Notwithstanding these errors, there were other bases for the IJ and BIA’s adverse credibility finding. For example, Lin’s accounts of his arrest varied. He testified that he was worshipping with eight people, but only he and two others were arrested. By contrast, his application stated that everyone was arrested. When pressed about this inconsistency, Lin confirmed that only three people were arrested but was unable to explain his earlier statement, offering only that he “[did]n’t remember clearly.” R. at 136. The Board declined to credit this explanation. Although such skepticism is by no means necessary, on appeal Lin “must do more than offer a plausible explanation for his inconsistent statements to secure relief; he must demonstrate that a reasonable fact-finder would be compelled to credit his testimony.” Majidi v. Gonzales, 430 F.3d 77, 80 (2d Cir. 2005) (internal quotation marks and citations omitted). He has failed to make this showing.

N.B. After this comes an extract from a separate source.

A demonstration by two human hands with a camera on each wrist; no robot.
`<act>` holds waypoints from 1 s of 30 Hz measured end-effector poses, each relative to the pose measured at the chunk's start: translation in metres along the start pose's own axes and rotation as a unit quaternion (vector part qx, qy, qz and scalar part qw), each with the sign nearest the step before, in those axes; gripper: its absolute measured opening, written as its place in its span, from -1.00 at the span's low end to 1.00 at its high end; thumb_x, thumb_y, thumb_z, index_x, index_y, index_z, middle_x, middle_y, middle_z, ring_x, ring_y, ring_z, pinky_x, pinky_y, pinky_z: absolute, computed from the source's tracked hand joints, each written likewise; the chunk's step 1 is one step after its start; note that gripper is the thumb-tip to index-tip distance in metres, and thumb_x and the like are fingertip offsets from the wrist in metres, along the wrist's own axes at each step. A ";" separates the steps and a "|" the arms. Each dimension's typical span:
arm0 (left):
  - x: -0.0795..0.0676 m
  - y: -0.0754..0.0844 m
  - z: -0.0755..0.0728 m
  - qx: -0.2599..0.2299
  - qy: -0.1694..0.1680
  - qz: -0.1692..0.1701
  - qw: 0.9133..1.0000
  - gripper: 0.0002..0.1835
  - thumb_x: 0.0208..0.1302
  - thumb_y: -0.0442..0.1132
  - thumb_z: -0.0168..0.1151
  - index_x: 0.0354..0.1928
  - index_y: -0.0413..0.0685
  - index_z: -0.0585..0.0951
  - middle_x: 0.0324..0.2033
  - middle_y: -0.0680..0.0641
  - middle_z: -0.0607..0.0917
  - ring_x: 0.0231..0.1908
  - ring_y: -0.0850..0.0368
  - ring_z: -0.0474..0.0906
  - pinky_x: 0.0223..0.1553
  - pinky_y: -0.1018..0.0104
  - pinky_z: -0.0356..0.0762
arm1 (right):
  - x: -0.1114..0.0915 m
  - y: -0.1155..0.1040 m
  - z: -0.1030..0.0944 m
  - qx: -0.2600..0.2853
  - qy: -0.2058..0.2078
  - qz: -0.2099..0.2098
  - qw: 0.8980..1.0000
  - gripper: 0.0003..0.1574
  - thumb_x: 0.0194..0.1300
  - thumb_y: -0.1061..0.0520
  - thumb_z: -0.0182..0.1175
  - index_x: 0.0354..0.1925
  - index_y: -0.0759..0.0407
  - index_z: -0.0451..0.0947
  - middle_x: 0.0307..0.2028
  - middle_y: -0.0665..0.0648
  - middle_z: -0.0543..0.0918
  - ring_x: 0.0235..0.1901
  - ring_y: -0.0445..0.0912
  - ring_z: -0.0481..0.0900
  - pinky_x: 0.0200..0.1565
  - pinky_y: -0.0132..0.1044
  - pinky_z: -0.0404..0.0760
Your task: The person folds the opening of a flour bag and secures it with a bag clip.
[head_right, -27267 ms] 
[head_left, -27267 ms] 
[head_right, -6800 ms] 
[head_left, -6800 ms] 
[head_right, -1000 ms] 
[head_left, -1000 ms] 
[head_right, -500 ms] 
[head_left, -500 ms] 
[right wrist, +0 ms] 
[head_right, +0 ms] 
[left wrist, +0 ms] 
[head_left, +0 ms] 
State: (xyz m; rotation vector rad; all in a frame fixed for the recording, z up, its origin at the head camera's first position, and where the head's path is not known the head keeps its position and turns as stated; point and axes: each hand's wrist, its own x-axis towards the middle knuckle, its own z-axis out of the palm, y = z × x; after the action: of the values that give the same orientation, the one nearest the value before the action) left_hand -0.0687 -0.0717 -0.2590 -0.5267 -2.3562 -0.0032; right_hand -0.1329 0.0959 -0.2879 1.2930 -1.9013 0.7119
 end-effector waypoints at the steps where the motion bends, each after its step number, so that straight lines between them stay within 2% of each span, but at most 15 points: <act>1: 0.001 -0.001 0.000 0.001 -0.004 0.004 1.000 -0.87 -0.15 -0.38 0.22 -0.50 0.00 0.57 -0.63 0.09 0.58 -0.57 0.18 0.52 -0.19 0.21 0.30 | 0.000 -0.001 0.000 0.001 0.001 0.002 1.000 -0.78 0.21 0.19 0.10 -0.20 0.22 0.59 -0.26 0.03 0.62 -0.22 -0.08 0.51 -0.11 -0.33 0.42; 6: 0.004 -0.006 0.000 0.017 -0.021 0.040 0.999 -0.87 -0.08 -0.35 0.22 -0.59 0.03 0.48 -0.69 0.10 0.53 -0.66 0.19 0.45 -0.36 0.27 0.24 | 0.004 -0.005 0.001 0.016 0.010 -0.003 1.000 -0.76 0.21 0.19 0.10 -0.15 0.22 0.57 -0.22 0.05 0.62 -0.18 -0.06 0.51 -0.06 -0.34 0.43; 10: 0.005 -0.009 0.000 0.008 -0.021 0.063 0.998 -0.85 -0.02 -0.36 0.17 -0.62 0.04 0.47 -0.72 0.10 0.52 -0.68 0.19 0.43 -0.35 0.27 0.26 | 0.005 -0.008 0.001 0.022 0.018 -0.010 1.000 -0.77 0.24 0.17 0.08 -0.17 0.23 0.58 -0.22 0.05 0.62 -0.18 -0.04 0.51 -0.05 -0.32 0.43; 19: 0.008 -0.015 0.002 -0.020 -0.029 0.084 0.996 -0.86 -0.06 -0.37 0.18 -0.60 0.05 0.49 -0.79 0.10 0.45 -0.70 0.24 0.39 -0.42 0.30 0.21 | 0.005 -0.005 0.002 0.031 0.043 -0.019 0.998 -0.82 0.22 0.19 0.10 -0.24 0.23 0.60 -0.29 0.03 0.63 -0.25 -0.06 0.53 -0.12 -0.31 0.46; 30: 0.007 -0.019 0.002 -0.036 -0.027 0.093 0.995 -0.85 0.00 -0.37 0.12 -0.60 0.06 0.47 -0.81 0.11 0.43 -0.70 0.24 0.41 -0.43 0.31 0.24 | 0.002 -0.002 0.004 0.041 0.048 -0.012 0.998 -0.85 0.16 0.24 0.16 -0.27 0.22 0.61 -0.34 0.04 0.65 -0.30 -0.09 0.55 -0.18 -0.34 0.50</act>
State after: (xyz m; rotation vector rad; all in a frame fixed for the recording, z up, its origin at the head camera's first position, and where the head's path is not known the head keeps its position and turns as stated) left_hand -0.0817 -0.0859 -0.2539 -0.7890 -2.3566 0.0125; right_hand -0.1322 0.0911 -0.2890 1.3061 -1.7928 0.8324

Unable to carry his burden based on his own testimony, Lin also failed to present corroborating evidence. The Board emphasized that the record did not contain reasonably available forms of corroboration, such as a letter from Lin’s parents—which might have corroborated his claim that Chinese police came to check up on him following his arrest—or the pastor—which might have corroborated the details of the police raid or Lin’s religious practices—or any documentary evidence supporting Lin’s claim that he attended church in the United States. We have recognized that an IJ may require that an applicant’s testimony be corroborated when one would reasonably suspect such evidence to be available at the time of the immigration hearings, and Lin has failed to demonstrate that the evidence requested was not reasonably available to him. Liu v. Holder, 575 F.3d 193, 197–98 (2d Cir. 2009). The adverse credibility finding in conjunction with the absence of corroborating evidence is dispositive of Lin’s asylum claim.

Lin’s arguments regarding withholding of removal and CAT protection have both been forfeited, the former because it was not properly developed, Tolbert v. Queens Coll., 242 F.3d 58, 75 (2d Cir. 2001), and the latter because it was not raised before the BIA, Zhong v. U.S. Dep’t of Justice, 480 F.3d 104, 121–22 (2d Cir. 2007).

For the foregoing reasons, the petition for review is DENIED. As we have completed our review, the stay of removal that the Court previously granted in this petition is VACATED.